# Will lowering video resolution setting save storage space?



## esquared (Oct 25, 2015)

If I set the "video resolution" setting to be 720p and below, will that save disk space by recording all programs in this resolution? Or, does this setting only affect playback resolution and not recording resolution?


----------



## Flyn (Feb 17, 2008)

No, it records the video stream as it is broadcast. A 720p broadcast might even be a larger file size than 1080i.


----------



## Dan203 (Apr 17, 2000)

Flyn said:


> No, it records the video stream as it is broadcast. A 720p broadcast might even be a larger file size than 1080i.

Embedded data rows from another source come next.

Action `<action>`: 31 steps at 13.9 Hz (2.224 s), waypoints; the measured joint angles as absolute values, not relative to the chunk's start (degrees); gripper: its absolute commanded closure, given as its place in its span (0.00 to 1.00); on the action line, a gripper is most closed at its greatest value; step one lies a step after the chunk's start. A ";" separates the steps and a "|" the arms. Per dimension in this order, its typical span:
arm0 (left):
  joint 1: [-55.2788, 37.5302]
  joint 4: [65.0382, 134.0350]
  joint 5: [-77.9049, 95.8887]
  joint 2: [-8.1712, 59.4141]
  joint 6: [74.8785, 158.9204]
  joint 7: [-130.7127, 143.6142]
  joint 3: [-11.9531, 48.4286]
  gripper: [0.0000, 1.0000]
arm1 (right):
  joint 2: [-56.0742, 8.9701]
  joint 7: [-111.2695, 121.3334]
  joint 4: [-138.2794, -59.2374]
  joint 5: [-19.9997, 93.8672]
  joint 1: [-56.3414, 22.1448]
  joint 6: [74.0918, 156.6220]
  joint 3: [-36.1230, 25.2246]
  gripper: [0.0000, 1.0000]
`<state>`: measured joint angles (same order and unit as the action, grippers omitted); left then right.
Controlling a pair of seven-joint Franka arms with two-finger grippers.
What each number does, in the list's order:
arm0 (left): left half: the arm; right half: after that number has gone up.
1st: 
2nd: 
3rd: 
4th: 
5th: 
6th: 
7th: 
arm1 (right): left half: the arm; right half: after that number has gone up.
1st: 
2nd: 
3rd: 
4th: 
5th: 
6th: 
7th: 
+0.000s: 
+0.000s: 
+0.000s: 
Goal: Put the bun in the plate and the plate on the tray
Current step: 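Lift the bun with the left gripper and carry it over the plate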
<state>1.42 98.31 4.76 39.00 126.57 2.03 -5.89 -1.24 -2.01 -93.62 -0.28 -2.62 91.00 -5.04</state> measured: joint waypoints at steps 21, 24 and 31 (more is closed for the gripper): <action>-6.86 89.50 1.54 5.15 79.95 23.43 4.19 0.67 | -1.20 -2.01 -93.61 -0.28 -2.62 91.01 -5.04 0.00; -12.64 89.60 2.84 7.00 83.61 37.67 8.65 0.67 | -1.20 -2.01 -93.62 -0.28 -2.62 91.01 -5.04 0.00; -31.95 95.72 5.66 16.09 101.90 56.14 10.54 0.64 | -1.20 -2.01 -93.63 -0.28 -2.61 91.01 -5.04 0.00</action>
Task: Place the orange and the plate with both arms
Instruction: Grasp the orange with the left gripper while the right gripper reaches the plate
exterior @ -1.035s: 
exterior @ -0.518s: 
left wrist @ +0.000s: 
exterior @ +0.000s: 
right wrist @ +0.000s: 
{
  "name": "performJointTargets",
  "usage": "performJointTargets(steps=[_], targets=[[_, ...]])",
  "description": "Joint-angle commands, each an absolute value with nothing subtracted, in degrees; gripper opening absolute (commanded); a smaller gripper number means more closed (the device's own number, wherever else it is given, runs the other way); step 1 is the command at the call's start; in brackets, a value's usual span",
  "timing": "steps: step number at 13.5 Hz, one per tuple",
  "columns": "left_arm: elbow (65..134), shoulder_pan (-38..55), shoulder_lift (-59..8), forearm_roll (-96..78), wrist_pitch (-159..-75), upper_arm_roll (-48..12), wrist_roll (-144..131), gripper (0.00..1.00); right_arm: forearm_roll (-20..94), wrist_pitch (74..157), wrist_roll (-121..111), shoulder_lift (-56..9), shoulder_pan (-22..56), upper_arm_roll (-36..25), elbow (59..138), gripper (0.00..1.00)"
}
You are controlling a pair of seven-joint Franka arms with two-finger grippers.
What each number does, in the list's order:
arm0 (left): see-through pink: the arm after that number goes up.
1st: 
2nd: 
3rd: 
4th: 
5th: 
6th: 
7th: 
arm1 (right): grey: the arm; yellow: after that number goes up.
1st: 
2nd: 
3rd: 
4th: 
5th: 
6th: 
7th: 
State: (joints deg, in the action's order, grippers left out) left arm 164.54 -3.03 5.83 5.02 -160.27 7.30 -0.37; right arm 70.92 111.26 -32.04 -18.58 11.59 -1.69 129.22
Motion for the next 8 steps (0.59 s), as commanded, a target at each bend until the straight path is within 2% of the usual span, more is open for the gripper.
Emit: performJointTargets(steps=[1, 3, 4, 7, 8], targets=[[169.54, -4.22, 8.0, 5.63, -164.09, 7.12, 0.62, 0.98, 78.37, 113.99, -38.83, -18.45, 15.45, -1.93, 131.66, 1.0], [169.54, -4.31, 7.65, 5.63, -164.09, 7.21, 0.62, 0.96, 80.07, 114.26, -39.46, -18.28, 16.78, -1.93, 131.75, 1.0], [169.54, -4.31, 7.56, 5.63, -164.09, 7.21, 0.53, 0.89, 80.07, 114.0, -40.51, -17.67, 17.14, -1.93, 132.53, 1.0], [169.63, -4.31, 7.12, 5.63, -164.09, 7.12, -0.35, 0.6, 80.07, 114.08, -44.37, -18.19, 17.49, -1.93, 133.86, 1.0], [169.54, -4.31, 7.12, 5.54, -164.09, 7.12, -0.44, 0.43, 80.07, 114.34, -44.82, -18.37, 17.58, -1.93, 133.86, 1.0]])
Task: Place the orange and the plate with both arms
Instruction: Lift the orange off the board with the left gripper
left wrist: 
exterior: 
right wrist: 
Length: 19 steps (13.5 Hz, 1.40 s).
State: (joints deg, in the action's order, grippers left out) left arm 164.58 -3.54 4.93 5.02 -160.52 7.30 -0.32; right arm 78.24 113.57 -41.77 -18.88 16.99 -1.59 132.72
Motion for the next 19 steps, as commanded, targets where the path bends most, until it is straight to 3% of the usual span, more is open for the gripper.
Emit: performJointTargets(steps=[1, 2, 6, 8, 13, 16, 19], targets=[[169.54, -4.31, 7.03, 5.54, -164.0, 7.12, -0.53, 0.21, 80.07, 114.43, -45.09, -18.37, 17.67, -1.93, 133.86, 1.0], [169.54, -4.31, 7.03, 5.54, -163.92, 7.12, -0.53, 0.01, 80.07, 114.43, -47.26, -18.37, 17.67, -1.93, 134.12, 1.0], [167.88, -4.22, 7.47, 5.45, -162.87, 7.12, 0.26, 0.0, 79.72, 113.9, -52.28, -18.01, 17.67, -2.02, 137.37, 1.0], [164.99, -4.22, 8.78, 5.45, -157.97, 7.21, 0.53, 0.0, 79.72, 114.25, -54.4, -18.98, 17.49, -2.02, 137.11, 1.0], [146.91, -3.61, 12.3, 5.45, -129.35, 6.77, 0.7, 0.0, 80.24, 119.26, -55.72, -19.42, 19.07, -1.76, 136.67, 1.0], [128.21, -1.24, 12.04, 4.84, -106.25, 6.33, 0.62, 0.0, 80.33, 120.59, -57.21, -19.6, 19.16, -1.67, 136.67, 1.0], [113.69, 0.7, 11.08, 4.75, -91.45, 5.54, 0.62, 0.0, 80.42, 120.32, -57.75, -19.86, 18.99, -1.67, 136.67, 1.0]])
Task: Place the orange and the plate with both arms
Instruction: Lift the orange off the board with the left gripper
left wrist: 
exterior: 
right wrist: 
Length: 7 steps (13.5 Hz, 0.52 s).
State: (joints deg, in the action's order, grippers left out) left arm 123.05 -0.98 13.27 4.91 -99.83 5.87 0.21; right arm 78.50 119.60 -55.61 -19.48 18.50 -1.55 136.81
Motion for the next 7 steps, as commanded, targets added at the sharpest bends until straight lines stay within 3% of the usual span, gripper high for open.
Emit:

While it's possible, it's unlikely. 720p has less pixels per second then 1080i and progressive video is easier to compress, so in most cases 720p will be 2-3Mbps lower then 1080i.

But the rest of this post is correct. The TiVo records the broadcast as-is. Changing the resolution only changes what the TiVo outputs, not what it records.


----------



## ThAbtO (Apr 6, 2000)

Tivo will only record shows at whichever resolution it was broadcast from. The setting you are talking about is the setting of resolution to the TV and what that TV can handle.


----------



## mattack (Apr 9, 2001)

Yeah, that setting is a *display* resolution, and has nothing to do with the recording.

Modern (all digital) Tivos simply record the bits that are there as they came through the cable, and don't change anything. (Analog Tivos digitized the signal and thus had quality settings.)

I was musing recently, wondering if the built in Tivo Stream could even theoretically do something like this -- input the show on one end and instead of [when it works, which is rarely, to me] sending the reencoded stream to a portable device, put it back on the hard drive. I for one would definitely do this. I know it's never gonna happen, but it would be awesome. (Better would be built in sending to a NAS, or easier end user external drives that didn't marry to the built in drive, etc.. Not like I expect those either.)

I'm one who always prefers more storage space, and with this theoretical feature, would probably reencode almost all of HD recordings to SD. If the SD channels were widescreen, I'd probably record mostly in SD anyway, even though I can tell the difference... (again, more storage space.)


----------



## Dan203 (Apr 17, 2000)

You realize that there is currently a way to swap the internal drive in a Bolt for a 4TB, plus you can add a 1TB external drive. 5TB of HDD space is enough to hold like 800+ hours of HD. If that's not enough then you're a hoarder and might need to seek some professional help.


----------